Task description: Records follow. Copy every line with "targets".

________________

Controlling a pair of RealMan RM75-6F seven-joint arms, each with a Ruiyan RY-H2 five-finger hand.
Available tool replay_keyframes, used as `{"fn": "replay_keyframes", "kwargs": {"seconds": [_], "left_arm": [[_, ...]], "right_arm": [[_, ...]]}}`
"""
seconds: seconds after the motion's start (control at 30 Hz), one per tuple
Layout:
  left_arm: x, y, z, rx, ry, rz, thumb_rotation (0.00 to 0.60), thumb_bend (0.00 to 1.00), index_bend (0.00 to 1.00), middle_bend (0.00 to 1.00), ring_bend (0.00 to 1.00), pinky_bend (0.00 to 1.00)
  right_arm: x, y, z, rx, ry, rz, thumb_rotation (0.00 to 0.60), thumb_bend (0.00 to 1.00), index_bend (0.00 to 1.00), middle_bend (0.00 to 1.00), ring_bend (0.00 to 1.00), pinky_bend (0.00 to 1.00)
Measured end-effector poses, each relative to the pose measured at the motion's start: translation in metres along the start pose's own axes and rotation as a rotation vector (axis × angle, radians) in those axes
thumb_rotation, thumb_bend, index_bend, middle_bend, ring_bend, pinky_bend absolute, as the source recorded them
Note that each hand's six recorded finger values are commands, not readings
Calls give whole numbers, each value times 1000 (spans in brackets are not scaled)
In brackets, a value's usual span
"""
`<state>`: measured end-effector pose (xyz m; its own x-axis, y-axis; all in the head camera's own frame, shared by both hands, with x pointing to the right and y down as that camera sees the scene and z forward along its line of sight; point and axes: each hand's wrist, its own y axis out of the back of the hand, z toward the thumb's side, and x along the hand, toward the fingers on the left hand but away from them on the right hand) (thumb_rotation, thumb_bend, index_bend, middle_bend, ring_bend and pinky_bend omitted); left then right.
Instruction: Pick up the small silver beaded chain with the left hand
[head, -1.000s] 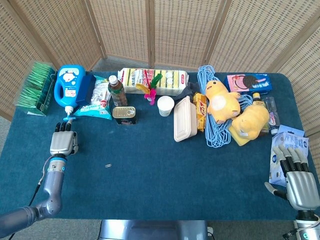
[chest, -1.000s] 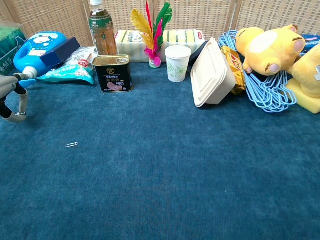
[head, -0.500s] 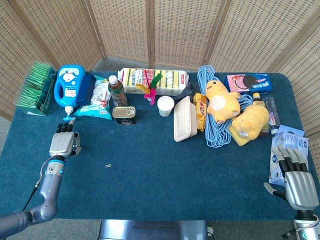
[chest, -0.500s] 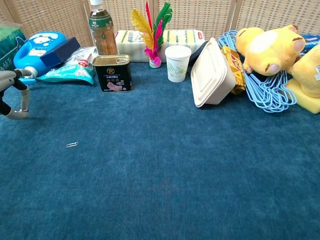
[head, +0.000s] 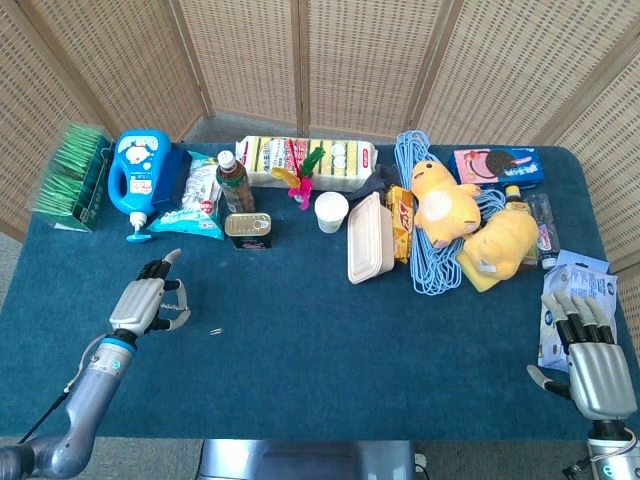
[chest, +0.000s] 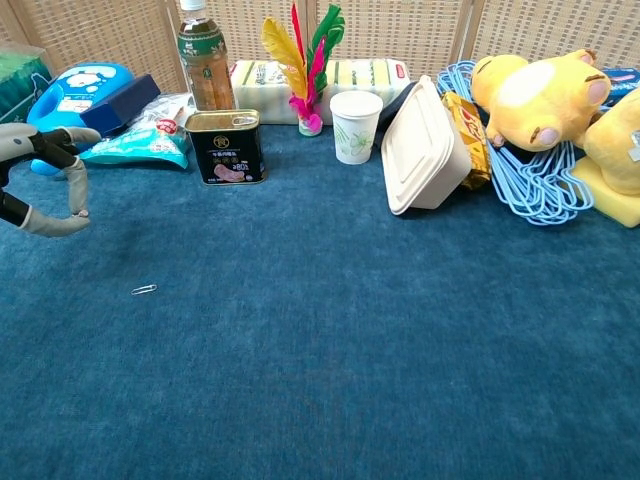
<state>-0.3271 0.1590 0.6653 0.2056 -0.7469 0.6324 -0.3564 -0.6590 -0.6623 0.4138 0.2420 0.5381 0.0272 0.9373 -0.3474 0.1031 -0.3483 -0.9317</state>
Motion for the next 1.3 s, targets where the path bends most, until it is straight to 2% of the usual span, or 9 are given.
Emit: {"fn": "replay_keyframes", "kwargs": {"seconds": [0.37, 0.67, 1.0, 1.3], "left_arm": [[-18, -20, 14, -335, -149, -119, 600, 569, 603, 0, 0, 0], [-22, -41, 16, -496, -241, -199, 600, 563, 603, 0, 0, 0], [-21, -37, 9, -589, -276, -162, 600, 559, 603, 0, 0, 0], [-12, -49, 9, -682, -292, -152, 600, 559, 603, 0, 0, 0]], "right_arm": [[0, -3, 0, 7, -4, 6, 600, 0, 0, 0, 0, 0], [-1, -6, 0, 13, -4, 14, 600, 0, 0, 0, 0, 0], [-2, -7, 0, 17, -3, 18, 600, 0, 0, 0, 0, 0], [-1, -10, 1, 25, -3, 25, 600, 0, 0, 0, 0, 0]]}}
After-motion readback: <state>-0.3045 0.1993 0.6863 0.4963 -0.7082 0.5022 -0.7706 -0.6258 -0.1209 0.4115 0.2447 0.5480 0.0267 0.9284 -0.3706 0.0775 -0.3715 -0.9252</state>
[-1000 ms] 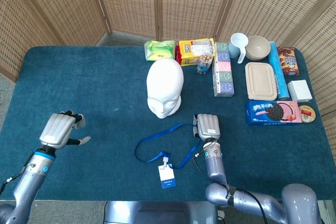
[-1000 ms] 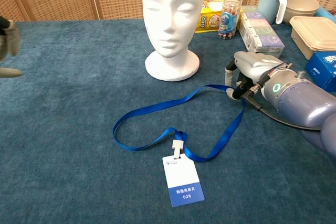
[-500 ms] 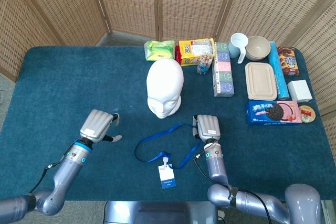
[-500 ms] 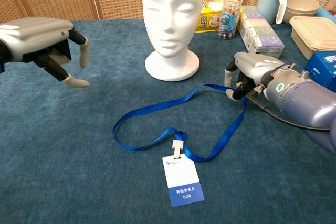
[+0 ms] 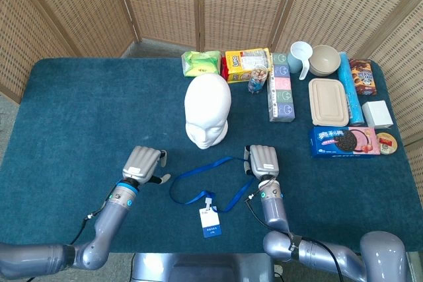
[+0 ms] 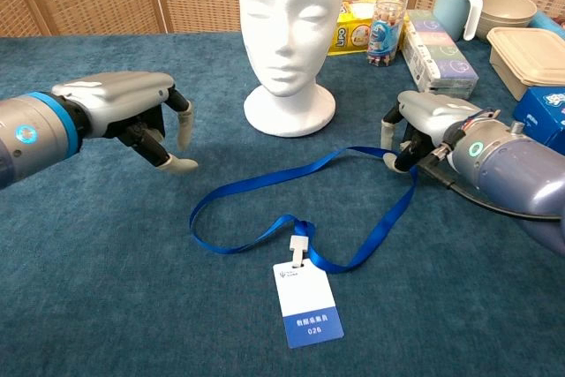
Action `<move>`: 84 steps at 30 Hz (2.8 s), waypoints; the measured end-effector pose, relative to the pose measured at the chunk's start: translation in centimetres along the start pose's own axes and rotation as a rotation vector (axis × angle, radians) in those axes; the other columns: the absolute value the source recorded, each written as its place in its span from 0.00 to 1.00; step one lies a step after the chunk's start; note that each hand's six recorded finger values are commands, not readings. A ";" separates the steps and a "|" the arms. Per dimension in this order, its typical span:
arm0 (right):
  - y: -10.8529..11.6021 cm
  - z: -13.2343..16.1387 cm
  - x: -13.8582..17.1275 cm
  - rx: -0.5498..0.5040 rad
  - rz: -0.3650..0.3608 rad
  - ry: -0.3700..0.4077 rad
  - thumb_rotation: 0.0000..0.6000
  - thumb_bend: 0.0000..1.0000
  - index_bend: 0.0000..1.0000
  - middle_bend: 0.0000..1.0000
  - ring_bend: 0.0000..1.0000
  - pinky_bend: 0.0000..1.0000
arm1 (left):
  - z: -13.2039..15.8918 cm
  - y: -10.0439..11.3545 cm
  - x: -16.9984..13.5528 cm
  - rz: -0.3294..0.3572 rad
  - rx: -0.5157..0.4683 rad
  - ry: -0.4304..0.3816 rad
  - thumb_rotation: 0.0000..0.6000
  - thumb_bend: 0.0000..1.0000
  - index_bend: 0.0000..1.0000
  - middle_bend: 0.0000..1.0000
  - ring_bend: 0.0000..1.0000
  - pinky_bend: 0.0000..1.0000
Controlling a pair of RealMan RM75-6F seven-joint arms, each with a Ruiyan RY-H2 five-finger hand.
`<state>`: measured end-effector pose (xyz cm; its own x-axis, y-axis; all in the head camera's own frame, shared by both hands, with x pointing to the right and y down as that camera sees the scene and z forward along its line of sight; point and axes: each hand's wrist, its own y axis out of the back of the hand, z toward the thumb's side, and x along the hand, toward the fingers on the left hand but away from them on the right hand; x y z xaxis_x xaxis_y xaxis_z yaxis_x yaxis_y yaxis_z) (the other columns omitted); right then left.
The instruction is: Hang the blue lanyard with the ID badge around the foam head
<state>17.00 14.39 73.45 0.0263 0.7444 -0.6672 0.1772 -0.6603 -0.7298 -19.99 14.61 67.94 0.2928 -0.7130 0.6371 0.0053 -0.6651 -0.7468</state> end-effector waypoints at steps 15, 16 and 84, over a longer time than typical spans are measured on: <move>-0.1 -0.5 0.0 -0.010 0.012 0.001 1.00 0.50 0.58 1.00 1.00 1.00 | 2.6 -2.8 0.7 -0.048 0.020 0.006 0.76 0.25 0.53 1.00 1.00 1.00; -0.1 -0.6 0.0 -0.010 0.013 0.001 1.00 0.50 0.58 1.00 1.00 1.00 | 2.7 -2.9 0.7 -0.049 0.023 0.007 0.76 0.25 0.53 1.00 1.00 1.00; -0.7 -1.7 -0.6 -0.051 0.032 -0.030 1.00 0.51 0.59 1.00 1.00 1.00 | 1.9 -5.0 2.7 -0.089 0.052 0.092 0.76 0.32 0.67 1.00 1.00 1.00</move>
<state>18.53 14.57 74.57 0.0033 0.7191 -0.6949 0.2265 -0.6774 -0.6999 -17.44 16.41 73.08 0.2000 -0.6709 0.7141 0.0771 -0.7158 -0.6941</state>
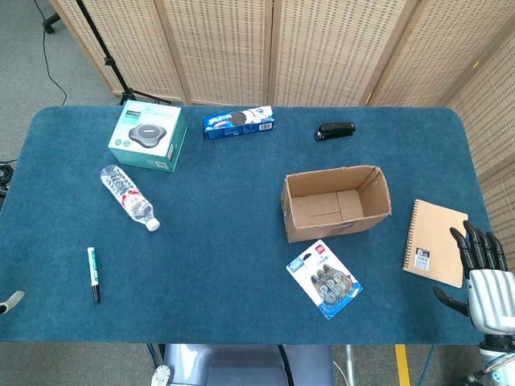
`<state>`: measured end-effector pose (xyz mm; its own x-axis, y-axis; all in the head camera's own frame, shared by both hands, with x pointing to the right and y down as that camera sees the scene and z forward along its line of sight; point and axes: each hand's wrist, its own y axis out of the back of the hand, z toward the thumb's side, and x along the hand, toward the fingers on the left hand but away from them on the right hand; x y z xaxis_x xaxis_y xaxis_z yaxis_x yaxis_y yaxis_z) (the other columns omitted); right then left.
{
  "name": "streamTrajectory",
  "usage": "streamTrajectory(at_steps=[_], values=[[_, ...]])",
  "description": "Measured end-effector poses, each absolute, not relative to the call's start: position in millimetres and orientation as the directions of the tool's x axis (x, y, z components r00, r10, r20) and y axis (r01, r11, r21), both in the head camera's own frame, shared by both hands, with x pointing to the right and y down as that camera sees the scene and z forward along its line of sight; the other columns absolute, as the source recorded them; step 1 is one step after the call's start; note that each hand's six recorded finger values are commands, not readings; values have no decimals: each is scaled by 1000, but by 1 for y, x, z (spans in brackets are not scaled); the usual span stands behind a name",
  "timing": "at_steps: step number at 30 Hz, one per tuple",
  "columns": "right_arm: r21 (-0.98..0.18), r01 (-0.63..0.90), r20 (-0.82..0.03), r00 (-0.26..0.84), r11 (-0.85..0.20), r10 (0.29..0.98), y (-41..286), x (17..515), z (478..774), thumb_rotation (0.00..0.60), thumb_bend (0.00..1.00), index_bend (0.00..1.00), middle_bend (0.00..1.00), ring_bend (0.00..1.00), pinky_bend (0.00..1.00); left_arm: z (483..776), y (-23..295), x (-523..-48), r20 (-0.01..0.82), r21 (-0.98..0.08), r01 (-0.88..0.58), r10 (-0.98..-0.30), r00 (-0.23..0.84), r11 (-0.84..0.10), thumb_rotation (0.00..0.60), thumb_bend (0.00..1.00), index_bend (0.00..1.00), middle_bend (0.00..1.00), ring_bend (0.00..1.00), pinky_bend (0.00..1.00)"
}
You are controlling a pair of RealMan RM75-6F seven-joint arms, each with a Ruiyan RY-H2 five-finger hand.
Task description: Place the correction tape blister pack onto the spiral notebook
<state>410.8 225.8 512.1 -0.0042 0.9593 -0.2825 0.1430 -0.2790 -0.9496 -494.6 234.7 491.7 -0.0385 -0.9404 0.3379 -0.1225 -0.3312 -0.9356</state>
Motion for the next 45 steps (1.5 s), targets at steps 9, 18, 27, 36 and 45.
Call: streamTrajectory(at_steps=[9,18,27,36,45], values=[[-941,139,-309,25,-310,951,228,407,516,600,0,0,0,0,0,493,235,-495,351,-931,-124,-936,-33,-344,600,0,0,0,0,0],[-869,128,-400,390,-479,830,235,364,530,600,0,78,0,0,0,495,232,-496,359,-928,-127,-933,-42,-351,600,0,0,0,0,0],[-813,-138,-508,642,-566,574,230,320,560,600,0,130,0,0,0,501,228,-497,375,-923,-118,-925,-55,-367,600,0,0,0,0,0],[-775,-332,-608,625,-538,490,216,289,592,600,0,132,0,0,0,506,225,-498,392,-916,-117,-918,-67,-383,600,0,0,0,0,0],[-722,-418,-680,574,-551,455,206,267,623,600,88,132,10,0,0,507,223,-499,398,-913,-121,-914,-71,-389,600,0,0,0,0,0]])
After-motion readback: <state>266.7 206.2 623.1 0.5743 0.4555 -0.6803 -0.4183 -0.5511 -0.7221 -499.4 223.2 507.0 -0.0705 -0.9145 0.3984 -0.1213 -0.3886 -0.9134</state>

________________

Result for this exercise:
Motion for the next 1.3 s, targets where the path bends most, until it is straight to 2% of the usual span, or 9 are given.
Motion for the next 45 steps (1.5 s), targets at steps 9, 18, 27, 36 and 45.

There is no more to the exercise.